Je ne crois pas qu’il y ait de réelle stabilisation de longue durée sans l’aide complémentaire des mouvements d’anciens buveurs, car je suis convaincu du rôle de l’identification et du parrainage. Lorsque des anciens buveurs prennent en charge les nouveaux, ils leur montrent que « ça marche ». D’ailleurs, statistiquement, on a plus de réussite que quand il y a eu une simple prise en charge médicale. Les médecins sont là pour soigner, sevrer et rétablir les gens dans un état de santé cohérent, mais ils ne sont pas aussi efficaces que d’anciens buveurs pour le suivi de la maladie et pour aider les malades à ne pas reconsommer.

 

« Les entreprises attendent encore bien trop souvent le dernier moment pour réagir »

 

Quels sont les coûts des problématiques d’alcoolodépendance pour les entreprises ?

 

Lorsque l’on fait le rapport qualité-prix et que l’on examine le coût pour l’entreprise, on réalise l’importance de la mise en place de tels processus.

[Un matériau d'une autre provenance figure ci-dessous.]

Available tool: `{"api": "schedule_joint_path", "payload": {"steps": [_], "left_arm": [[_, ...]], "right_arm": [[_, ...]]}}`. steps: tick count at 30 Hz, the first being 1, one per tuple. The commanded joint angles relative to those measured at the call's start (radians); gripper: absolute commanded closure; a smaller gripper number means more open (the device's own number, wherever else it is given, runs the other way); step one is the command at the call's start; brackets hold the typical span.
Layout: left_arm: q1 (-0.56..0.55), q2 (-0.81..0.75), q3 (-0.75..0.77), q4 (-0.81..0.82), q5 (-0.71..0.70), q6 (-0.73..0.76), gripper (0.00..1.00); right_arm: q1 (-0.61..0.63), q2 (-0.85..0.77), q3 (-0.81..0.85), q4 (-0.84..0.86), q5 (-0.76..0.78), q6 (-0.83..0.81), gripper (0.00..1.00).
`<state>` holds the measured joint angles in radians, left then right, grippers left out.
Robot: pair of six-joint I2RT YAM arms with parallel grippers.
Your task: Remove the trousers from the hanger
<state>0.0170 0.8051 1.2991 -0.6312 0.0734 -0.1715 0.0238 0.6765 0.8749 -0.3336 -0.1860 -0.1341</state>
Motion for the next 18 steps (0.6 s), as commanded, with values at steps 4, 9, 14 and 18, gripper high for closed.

Quand vous montrez à une entreprise sa perte si elle ne réagit pas, vous commencez à être sérieusement écoutés. Les banques et des comités de direction bancaires que j’ai accompagnés ont très vite compris que les chiffres nous donnaient raison. Rester dans le déni est toutefois plus simple que de mettre le doigt sur le problème. Dans le cas d’accompagnements réussis, les cadres sont satisfaits et ils s’approprient également la réussite. Ils ont tout intérêt à s’occuper de leurs salariés, il va de leur image. Dans le contexte suisse, j’ai visité plusieurs entreprises, dont une marque horlogère, qui s’occupaient des salariés d’une manière exemplaire. J’avais été impressionné par la considération des dirigeants envers leurs salariés.

 

Les acteurs professionnels sont-ils mieux sensibilisés à cette problématique aujourd’hui ?

 

Entre le début et la fin de ma carrière, j’ai vu une nette amélioration. Lorsque j’ai monté en 1989 le premier cabinet d’alcoologie d’entreprises en France, la dépendance à l’alcool n’était pas considérée comme une maladie. Il fallait trouver des consultants experts dans le do- maine de l’alcoologie et ceux-ci devaient être dans des entreprises reconnues par des médecins du travail, par les présidents directeurs généraux, etc. Les dirigeants sont aujourd’hui bien plus conscients du problème qu’il y a trente ans. Ils associent plus facilement l’alcoolisme à une maladie plutôt qu’à un vice. En revanche, les entreprises attendent encore bien trop souvent le dernier moment pour réagir.

 

Qu’en est-il des accompagnements qui se terminent par un licenciement ?

 

Il n’est jamais trop tard pour une prise de conscience et un sevrage. J’ai vu des gens arrêter de boire à la suite de leur licenciement, ce qui peut paraître complètement paradoxal. Dans ce cas, un licenciement peut être un levier pour certaines personnes. Ce qui me paraît important, c’est de considérer la durée : il ne s’agit pas simplement d’arrêter de boire mais de perdurer dans l’abstinence. Si pour les consommateurs excessifs une modération de la consommation est de mise, je suis persuadé que la seule solution pour les personnes alcoolodépendantes est l’arrêt total du produit.